**DIRECTIONS**
Leave out the pictures, and retype the remaining data exactly.

**SUPPLIED MATERIAL**
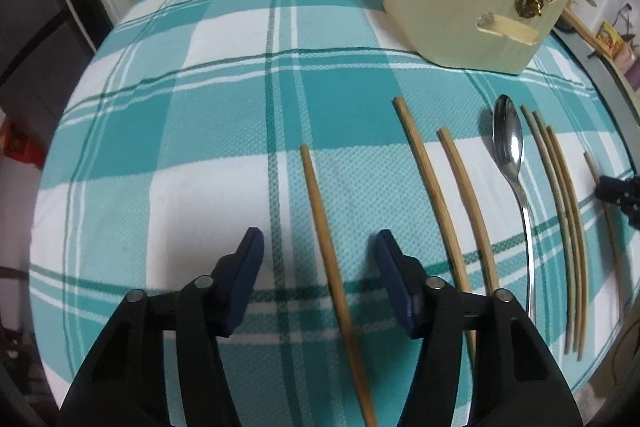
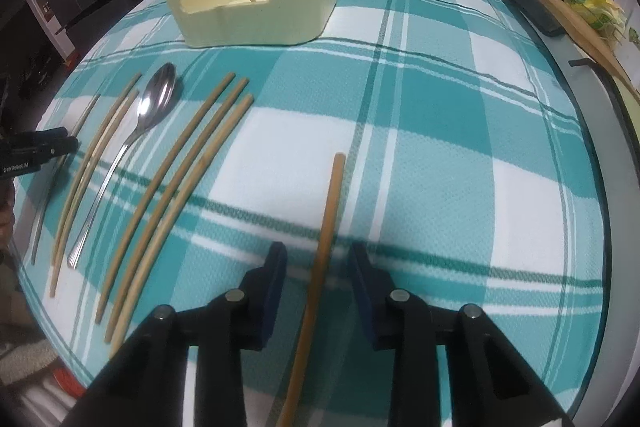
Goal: Organize utensils
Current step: 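Lift held chopsticks toward the cream box with left tool while right tool follows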
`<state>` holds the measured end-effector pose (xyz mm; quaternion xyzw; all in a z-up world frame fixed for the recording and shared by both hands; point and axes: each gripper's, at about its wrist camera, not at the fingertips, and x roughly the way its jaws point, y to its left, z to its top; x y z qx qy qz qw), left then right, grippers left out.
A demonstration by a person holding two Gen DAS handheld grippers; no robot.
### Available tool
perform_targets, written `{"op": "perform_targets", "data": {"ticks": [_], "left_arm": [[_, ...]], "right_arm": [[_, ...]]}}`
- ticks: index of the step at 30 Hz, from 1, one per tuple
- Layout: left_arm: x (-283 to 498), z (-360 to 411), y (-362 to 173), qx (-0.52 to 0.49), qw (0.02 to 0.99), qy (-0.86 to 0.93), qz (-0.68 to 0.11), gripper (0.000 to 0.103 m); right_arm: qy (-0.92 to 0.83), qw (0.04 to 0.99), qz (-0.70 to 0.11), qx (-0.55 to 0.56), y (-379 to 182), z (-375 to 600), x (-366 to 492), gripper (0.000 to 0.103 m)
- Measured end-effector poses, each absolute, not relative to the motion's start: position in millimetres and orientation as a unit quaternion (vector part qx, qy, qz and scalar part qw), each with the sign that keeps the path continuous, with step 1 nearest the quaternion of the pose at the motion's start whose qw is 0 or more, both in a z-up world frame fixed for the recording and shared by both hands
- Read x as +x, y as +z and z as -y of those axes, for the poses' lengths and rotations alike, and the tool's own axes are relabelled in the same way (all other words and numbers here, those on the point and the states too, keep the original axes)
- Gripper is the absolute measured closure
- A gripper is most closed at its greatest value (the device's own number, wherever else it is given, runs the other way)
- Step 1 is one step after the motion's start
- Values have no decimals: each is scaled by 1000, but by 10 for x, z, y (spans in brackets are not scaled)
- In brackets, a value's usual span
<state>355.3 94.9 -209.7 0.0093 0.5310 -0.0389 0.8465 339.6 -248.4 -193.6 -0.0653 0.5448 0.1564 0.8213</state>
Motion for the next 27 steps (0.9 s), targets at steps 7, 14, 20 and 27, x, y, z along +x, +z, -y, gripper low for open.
{"op": "perform_targets", "data": {"ticks": [7,14,20,27], "left_arm": [[3683,-947,-1893,-37,863,-59,-501,99],[3230,-1025,-962,-94,914,-93,-384,99],[2788,-966,-384,-102,940,-117,-304,99],[2560,-847,-138,-97,951,-133,-263,99]], "right_arm": [[157,834,-529,-25,-1867,2436,3768,96],[194,880,-431,39,-1024,2560,3428,96],[210,916,-339,46,-369,2569,2962,96],[202,943,-263,17,-66,2434,2652,96]]}}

**RESULT**
Goal: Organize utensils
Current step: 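Lift held chopsticks toward the cream box with left tool while right tool follows
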`<state>` holds the measured end-effector pose (xyz mm; quaternion xyzw; all in a z-up world frame fixed for the recording and shared by both hands; point and axes: each gripper's, at about its wrist camera, not at the fingertips, and x roughly the way its jaws point, y to its left, z to its top; x y z qx qy qz qw), left then right, grippers left out.
A demonstration by a person holding two Gen DAS handheld grippers; no robot.
### Available tool
perform_targets, written `{"op": "perform_targets", "data": {"ticks": [_], "left_arm": [[_, ...]], "right_arm": [[_, ...]]}}`
- ticks: index of the step at 30 Hz, from 1, one per tuple
- Layout: left_arm: x (-283 to 498), z (-360 to 411), y (-362 to 173), qx (-0.52 to 0.49), qw (0.02 to 0.99), qy (-0.86 to 0.93), qz (-0.68 to 0.11), gripper (0.000 to 0.103 m); right_arm: qy (-0.92 to 0.83), qw (0.04 to 0.99), qz (-0.70 to 0.11), qx (-0.55 to 0.56), y (-379 to 182), z (-375 to 600), x (-366 to 492), gripper (0.000 to 0.103 m)
- Measured end-effector poses, each absolute, not relative to the motion's start: position in millimetres and orientation as a unit quaternion (vector part qx, qy, qz and scalar part qw), each with the sign that keeps the path continuous, with step 1 nearest the quaternion of the pose at the motion's start whose qw is 0 or more, both in a z-up world frame fixed for the recording and shared by both hands
- Read x as +x, y as +z and z as -y of those axes, for the poses' lengths and rotations alike, and the tool's own axes are relabelled in the same way (all other words and numbers here, those on the point and the states too, keep the original axes)
- Gripper is the absolute measured closure
- A gripper is most closed at its greatest value (the device's own number, wherever else it is given, runs the other way)
- Step 1 is one step after the motion's start
- Values have no decimals: each is scaled by 1000, but by 10 for x, z, y (spans in brackets are not scaled)
- In brackets, a value's usual span
<state>355.3 94.9 -209.7 0.0093 0.5310 -0.0389 0.8465 339.6 -248.4 -193.6 -0.0653 0.5448 0.1564 0.8213</state>
Motion for the next 27 steps (0.9 s), targets at steps 7, 14, 20 and 27, x, y, z along +x, +z, -y, gripper low for open.
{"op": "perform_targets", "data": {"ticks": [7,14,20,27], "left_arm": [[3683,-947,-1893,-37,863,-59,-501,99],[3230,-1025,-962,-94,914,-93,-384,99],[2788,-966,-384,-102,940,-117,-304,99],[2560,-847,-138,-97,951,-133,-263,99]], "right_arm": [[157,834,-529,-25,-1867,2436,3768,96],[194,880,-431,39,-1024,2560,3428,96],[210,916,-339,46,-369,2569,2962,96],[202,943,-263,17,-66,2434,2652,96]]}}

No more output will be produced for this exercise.